● Directions for this task
A verbatim copy of the records is required, with all pictures left out.

Data extracted from a collection
------------------------------------------------------------------------
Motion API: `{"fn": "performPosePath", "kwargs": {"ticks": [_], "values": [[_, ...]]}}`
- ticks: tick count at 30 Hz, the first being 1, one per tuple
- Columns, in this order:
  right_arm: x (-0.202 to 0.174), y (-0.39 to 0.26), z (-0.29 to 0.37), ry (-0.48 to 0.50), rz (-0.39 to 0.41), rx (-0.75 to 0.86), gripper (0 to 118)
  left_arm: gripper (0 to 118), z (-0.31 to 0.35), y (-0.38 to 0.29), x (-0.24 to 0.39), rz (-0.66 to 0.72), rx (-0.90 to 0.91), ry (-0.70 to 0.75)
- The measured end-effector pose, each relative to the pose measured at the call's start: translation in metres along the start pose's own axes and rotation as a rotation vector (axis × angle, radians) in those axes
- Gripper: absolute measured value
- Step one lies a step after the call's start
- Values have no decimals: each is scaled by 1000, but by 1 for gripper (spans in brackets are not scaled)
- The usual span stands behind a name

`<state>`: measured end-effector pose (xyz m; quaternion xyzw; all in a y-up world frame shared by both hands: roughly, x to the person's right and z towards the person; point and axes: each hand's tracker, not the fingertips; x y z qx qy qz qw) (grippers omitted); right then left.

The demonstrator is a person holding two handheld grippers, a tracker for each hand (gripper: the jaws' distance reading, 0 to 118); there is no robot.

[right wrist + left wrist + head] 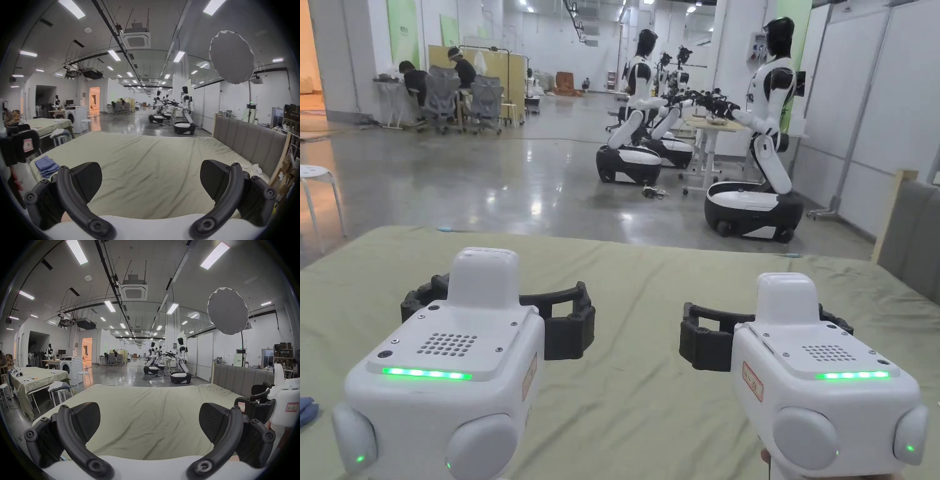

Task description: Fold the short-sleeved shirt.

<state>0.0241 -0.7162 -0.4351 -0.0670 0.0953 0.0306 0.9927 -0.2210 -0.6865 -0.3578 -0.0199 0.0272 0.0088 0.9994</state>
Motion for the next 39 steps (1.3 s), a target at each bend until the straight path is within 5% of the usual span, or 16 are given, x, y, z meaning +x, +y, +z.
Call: {"fn": "performPosePath", "kwargs": {"ticks": [9,15,24,39], "values": [[11,-4,6,52,-209,32,118,118,3,-2,6,-15,-13,-9],[3,6,23,12,-157,78,118,118,3,-3,2,-1,-13,-1],[16,13,32,67,-273,97,118,118,4,-1,-8,34,-25,-7],[6,11,27,-28,-153,105,118,118,6,-2,-6,24,-20,5]]}}
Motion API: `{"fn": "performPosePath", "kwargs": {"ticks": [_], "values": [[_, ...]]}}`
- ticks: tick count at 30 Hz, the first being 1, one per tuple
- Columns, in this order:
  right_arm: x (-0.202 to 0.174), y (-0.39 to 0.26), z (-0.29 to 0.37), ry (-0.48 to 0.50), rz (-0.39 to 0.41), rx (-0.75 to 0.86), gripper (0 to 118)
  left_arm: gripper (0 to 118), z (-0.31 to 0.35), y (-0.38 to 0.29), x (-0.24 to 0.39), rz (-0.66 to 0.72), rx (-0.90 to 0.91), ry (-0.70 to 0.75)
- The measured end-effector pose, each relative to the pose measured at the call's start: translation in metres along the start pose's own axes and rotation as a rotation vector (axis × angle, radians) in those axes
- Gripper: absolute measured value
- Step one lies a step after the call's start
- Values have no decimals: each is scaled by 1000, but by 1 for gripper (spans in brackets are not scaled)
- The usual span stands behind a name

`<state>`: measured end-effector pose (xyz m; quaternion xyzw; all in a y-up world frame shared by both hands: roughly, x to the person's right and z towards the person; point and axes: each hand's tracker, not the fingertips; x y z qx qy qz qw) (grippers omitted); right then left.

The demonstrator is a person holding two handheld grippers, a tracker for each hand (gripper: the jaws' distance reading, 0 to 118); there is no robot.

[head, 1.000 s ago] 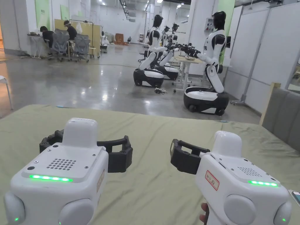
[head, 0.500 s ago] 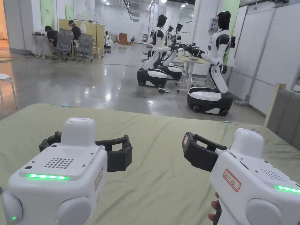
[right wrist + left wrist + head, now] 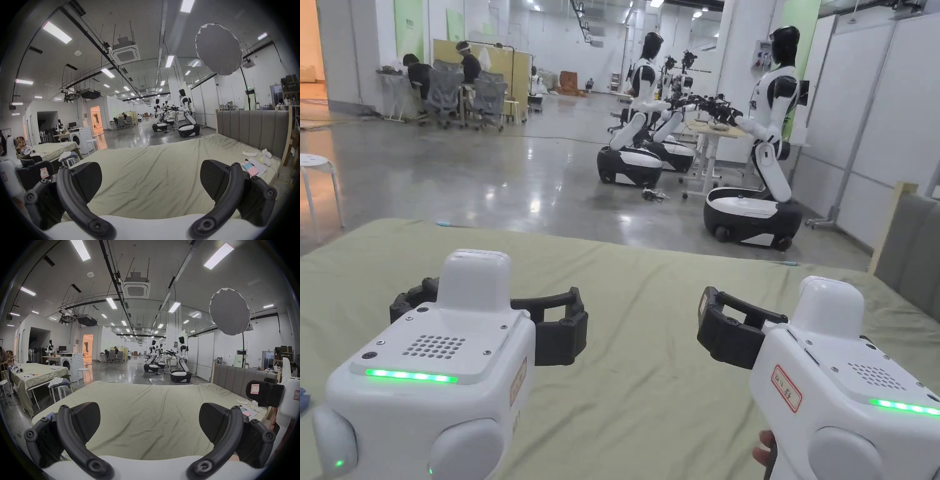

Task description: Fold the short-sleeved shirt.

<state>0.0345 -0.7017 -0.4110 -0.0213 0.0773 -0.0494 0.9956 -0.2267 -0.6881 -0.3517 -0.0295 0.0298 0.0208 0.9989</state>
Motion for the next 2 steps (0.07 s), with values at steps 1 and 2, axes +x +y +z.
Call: {"fn": "performPosePath", "kwargs": {"ticks": [1,2], "values": [[-1,-1,0,-3,-1,4,118,118,0,0,0,-2,1,-2],[0,0,0,-9,-7,5,118,118,0,0,0,-2,1,-3]]}}
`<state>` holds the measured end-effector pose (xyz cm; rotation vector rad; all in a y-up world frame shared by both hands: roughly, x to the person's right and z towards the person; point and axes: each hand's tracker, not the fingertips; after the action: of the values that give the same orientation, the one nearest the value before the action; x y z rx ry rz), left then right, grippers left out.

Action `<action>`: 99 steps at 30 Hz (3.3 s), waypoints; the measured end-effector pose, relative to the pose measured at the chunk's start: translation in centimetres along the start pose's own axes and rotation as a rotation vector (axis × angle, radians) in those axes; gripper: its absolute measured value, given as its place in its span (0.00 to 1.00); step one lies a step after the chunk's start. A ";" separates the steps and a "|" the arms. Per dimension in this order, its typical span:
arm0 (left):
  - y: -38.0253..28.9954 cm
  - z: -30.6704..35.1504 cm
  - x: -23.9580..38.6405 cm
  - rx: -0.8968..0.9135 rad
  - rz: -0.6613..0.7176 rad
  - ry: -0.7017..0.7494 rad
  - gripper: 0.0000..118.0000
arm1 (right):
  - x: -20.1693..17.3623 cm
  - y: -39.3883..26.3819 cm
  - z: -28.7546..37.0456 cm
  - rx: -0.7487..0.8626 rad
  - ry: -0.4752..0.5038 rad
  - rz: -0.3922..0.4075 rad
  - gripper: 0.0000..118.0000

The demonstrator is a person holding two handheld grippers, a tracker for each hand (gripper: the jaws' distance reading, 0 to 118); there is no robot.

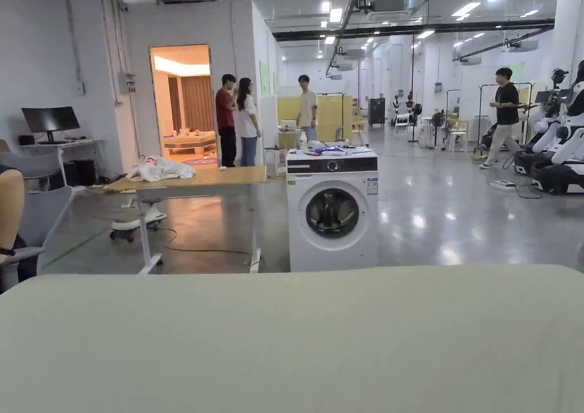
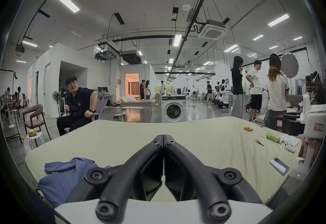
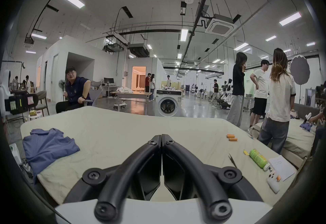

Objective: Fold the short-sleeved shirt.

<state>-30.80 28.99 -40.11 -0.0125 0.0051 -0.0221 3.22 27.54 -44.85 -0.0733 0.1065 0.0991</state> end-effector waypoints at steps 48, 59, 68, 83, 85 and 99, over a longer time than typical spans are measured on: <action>-2.0 0.4 -1.3 -0.035 0.007 -0.075 0.00 | 2.1 -2.1 0.8 -0.053 -0.018 -0.051 0.00; -1.5 1.8 -2.9 -0.012 0.020 -0.026 0.00 | 0.0 -1.3 0.0 -0.028 0.064 -0.051 0.00; -1.5 5.9 -5.8 -0.030 -0.014 0.128 0.00 | -5.0 -1.1 -3.0 -0.034 0.260 -0.088 0.00; -6.4 1.5 -18.2 -0.393 0.120 0.147 0.82 | -8.6 -1.8 -3.6 -0.095 0.461 -0.121 0.00; -8.2 -1.8 -20.8 -0.452 0.156 0.147 0.83 | -8.1 -2.0 -3.3 -0.108 0.447 -0.118 0.00; -20.2 -19.6 -29.5 -0.850 0.174 0.151 0.68 | -4.5 -4.8 -2.7 -0.287 0.288 -0.113 0.00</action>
<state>-60.87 9.21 -59.32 -0.8602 0.1662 0.1547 -1.03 22.09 -46.72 -0.3805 0.3750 -0.0107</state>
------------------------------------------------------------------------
● Result
Motion API: `{"fn": "performPosePath", "kwargs": {"ticks": [_], "values": [[_, ...]]}}`
- ticks: tick count at 30 Hz, the first being 1, one per tuple
- Columns, in this order:
  right_arm: x (-0.202 to 0.174), y (-0.39 to 0.26), z (-0.29 to 0.37), ry (-0.48 to 0.50), rz (-0.39 to 0.41), rx (-0.75 to 0.86), gripper (0 to 118)
  left_arm: gripper (0 to 118), z (-0.31 to 0.35), y (-0.38 to 0.29), x (-0.24 to 0.39), rz (-0.66 to 0.72), rx (-0.90 to 0.91), ry (-0.70 to 0.75)
- The measured end-effector pose, each relative to the pose measured at the call's start: translation in metres along the start pose's own axes and rotation as a rotation vector (axis × angle, radians) in those axes
- Gripper: absolute measured value
- Step one lies a step after the call's start
- Values have no decimals: each is scaled by 1000, but by 1 for gripper (spans in brackets are not scaled)
- The usual span stands behind a name

`<state>`: measured end-effector pose (xyz m; quaternion xyzw; all in a y-up world frame shared by both hands: roughly, x to the person's right and z towards the person; point and axes: each hand's tracker, not the fingertips; x y z qx qy qz qw) (grippers omitted); right then left.

The demonstrator is a person holding two handheld grippers, a tracker for each hand (gripper: the jaws' distance reading, 0 to 118); there is no robot.

[right wrist + left wrist + head] 

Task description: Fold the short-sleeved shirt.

<state>0.0241 -0.7162 -0.4351 -0.0670 0.0953 0.0306 0.9927 -0.2210 -0.6865 -0.3578 -0.0199 0.0272 0.0088 0.9994</state>
Motion for the next 39 steps (1.3 s), a target at each bend until the straight path is within 5% of the usual span, or 16 are given, x, y, z meaning +x, +y, +z.
Call: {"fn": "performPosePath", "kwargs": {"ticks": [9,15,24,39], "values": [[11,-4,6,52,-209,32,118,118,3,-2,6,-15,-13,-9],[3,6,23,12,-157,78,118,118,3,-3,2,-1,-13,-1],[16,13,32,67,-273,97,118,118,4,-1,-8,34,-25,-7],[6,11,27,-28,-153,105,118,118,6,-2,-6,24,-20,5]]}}
Motion API: `{"fn": "performPosePath", "kwargs": {"ticks": [_], "values": [[_, ...]]}}`
- ticks: tick count at 30 Hz, the first being 1, one per tuple
- Columns, in this order:
  right_arm: x (-0.202 to 0.174), y (-0.39 to 0.26), z (-0.29 to 0.37), ry (-0.48 to 0.50), rz (-0.39 to 0.41), rx (-0.75 to 0.86), gripper (0 to 118)
  left_arm: gripper (0 to 118), z (-0.31 to 0.35), y (-0.38 to 0.29), x (-0.24 to 0.39), rz (-0.66 to 0.72), rx (-0.90 to 0.91), ry (-0.70 to 0.75)
- The measured end-effector pose, each relative to the pose measured at the call's start: translation in metres along the start pose's own axes and rotation as a rotation vector (axis × angle, radians) in those axes
- Gripper: absolute measured value
- Step one lies a step after the call's start
- Values have no decimals: each is scaled by 1000, but by 1 for gripper (spans in brackets are not scaled)
- The usual span stands behind a name

`<state>`: measured end-effector pose (xyz m; quaternion xyzw; all in a y-up world frame shared by both hands: roughly, x to the person's right and z towards the person; point and axes: each hand's tracker, not the fingertips; x y z qx qy qz qw) (grippers omitted); right then left.

The demonstrator is a person holding two handheld grippers, a tracker for each hand (gripper: the jaws' distance reading, 0 to 118); there is no robot.

[head, 1.000 s ago] 
[head, 0.500 s ago] 
[right wrist + left wrist + head, now] 

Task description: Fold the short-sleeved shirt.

<state>0.0345 -0.7017 -0.4110 -0.0213 0.0773 -0.0494 0.9956 -0.2267 -0.6881 -0.3517 -0.0295 0.0298 0.0208 0.9989</state>
Motion for the next 2 steps (0.07 s), with values at steps 1 and 2, axes +x +y +z.
Call: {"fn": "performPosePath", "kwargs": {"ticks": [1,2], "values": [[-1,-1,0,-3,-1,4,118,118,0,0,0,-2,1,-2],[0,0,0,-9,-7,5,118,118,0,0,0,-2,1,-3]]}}
`<state>` holds the measured end-effector pose (xyz cm; rotation vector rad; all in a y-up world frame shared by both hands: roughly, x to the person's right and z towards the person; point and axes: each hand's tracker, not the fingertips; after the action: of the values that give the same orientation, the one nearest the value before the action; x y z rx ry rz), left then right, grippers left out.

Action `<action>`: 99 steps at 30 Hz (3.3 s), waypoints; the measured end-effector pose, relative to the pose measured at the chunk's start: translation in centimetres along the start pose's own axes and rotation as a rotation vector (axis × angle, radians) in those axes; gripper: its absolute measured value, given as its place in its span (0.00 to 1.00); step one lies a step after the chunk's start. A ";" separates the steps and a "|" the arms. Per dimension in this order, its typical span:
arm0 (left):
  - y: -38.0253..28.9954 cm
  - z: -30.6704..35.1504 cm
  - x: -23.9580..38.6405 cm
  - rx: -0.8968..0.9135 rad
  - rz: -0.6613..0.7176 rad
  - ry: -0.7017..0.7494 rad
  - gripper: 0.0000..118.0000
arm1 (right):
  - x: -20.1693..17.3623 cm
  - y: -39.3883..26.3819 cm
  - z: -28.7546..37.0456 cm
  - rx: -0.7487..0.8626 rad
  - ry: -0.4752..0.5038 rad
  - rz: -0.3922..0.4075 rad
  - gripper: 0.0000..118.0000

The demonstrator is a person holding two handheld grippers, a tracker for each hand (gripper: the jaws' distance reading, 0 to 118); there is no robot.


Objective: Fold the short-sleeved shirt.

<state>-30.80 28.99 -40.11 -0.0125 0.0051 -0.0221 3.22 27.54 -44.85 -0.0733 0.1065 0.0991</state> end-effector waypoints at steps 48, 59, 68, 83, 85 and 99, over a longer time than typical spans are measured on: <action>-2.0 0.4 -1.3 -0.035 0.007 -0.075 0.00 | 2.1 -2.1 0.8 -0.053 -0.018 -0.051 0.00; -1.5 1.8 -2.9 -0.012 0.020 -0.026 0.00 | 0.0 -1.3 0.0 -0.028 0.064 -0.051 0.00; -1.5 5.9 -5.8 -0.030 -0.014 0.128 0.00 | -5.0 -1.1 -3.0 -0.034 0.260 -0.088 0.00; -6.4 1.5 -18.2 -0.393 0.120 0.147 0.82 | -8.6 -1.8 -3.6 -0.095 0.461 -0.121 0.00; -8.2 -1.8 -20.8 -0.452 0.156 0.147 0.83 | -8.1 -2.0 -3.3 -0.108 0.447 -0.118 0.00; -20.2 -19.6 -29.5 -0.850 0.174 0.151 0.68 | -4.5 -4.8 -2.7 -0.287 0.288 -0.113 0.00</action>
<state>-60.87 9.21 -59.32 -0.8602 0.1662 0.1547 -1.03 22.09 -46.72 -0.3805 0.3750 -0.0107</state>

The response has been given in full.